When you reach the line that contains "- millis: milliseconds" in the data below, start reproducing lines exactly, and stop after the line that contains "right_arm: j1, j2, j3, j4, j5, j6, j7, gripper".

__EXERCISE MATERIAL__
· · · · ·
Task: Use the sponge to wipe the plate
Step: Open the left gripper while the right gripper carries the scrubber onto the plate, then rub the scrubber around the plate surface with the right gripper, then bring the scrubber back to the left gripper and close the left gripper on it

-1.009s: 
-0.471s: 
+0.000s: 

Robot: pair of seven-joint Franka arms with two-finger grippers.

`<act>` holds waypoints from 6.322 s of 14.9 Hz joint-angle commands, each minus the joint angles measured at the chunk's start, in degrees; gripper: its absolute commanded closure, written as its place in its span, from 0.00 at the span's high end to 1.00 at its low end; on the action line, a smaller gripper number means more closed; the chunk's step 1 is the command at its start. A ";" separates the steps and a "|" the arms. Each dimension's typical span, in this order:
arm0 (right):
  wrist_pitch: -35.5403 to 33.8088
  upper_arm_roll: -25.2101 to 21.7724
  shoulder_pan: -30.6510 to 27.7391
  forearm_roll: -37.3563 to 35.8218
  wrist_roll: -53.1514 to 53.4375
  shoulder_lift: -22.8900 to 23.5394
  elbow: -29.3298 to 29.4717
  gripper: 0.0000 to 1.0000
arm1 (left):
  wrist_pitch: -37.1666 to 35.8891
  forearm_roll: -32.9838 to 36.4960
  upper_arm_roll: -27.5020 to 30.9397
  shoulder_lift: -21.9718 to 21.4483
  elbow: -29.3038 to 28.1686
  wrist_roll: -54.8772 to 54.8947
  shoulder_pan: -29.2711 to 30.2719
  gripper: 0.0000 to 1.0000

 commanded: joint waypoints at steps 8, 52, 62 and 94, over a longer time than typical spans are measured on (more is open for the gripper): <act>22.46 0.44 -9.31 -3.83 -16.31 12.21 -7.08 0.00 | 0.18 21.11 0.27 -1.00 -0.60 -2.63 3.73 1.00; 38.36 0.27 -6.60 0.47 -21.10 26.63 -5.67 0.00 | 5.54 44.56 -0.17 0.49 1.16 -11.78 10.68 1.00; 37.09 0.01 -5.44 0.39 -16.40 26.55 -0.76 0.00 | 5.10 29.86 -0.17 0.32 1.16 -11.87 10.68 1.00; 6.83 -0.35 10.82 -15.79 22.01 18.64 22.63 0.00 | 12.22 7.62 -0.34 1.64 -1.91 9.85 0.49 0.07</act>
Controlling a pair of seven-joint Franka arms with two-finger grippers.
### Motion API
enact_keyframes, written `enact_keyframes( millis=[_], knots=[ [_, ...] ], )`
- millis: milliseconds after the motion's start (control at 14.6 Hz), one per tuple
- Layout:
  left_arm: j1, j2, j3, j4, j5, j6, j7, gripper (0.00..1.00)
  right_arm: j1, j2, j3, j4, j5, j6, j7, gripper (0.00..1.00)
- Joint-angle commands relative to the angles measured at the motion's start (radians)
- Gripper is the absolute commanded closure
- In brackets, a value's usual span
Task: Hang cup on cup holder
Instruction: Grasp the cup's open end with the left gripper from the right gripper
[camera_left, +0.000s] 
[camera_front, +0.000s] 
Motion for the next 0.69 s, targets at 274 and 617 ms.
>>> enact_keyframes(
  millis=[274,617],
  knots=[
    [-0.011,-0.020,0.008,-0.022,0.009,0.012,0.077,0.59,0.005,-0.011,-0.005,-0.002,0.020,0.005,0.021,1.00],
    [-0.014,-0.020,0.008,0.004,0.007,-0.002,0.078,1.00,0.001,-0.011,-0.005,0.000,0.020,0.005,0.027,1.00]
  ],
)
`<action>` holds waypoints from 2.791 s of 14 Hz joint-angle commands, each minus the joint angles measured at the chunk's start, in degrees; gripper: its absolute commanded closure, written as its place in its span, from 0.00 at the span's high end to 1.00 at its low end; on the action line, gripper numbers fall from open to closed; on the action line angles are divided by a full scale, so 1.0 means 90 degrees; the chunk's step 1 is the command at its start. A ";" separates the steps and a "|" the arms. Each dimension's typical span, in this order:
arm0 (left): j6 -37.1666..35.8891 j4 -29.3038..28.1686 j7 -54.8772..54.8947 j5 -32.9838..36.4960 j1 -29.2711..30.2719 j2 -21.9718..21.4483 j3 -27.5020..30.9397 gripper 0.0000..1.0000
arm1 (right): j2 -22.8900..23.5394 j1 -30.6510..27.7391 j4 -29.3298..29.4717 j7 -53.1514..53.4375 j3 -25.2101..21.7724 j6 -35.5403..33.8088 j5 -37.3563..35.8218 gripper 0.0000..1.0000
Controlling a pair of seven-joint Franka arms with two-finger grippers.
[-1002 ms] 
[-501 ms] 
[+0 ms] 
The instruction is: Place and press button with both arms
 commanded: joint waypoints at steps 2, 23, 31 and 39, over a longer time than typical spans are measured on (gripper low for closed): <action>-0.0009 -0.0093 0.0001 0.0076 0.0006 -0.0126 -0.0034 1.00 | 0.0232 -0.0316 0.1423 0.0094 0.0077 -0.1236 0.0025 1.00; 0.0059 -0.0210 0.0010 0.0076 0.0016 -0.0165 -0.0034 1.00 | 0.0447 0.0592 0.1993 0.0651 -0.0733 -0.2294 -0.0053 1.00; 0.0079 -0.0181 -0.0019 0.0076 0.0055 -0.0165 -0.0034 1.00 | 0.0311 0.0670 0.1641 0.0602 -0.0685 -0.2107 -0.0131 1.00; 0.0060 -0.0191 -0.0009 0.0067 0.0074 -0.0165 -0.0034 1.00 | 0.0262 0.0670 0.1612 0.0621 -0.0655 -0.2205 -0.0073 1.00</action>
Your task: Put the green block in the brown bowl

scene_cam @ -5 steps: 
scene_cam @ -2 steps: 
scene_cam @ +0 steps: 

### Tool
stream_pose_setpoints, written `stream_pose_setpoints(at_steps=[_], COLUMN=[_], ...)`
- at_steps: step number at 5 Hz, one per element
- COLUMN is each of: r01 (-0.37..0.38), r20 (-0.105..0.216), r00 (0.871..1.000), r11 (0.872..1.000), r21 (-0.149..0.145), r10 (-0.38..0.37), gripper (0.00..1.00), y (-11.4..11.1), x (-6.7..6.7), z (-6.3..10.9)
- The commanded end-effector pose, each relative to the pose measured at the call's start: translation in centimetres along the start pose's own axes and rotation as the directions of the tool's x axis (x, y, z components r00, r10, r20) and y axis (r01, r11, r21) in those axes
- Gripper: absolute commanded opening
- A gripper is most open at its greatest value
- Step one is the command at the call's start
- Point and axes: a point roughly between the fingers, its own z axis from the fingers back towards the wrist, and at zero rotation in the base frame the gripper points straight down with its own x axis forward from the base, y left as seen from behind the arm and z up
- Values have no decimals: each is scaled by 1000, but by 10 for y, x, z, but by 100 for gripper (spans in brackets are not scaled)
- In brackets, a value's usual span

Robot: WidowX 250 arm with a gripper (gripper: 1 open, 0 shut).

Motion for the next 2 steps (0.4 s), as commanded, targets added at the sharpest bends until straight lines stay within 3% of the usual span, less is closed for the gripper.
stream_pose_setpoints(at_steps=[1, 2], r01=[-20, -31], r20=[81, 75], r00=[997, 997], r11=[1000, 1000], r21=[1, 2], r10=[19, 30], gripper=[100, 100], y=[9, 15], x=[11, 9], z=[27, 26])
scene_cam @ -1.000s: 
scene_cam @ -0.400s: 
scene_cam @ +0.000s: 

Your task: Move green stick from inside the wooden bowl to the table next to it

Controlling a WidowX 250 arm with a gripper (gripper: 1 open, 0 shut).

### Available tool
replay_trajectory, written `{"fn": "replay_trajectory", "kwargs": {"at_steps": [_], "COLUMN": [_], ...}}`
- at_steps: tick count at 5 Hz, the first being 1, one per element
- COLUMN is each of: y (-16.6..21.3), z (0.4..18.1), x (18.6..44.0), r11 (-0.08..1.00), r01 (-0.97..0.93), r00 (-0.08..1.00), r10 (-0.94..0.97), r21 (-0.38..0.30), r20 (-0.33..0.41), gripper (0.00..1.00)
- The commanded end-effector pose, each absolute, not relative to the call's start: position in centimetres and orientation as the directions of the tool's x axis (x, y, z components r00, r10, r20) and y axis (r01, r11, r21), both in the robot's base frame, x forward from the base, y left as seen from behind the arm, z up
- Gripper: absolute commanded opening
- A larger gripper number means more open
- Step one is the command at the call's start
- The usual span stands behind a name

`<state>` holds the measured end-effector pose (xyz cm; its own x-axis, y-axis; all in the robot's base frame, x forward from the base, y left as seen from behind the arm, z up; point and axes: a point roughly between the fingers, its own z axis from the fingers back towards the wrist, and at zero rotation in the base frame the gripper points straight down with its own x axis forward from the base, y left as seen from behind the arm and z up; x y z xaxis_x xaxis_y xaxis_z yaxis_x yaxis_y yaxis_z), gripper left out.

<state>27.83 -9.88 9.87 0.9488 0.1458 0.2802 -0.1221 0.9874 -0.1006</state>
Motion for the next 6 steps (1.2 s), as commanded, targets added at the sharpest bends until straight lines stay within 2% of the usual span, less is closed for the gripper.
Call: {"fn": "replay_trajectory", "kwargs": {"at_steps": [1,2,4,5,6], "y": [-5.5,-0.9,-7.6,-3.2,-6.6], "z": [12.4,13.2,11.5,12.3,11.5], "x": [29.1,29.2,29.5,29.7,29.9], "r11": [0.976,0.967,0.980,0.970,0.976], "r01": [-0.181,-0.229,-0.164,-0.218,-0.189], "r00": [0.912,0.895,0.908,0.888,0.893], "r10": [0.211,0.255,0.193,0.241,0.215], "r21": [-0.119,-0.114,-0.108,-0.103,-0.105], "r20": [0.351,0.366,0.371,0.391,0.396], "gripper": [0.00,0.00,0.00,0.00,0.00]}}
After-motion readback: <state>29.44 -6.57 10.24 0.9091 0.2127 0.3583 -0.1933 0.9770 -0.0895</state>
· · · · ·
__FINISHED EXERCISE__
- millis: milliseconds after the motion's start (control at 14.6 Hz), one per tuple
- Layout:
  left_arm: j1, j2, j3, j4, j5, j6, j7, gripper (0.00..1.00)
  right_arm: j1, j2, j3, j4, j5, j6, j7, gripper (0.00..1.00)

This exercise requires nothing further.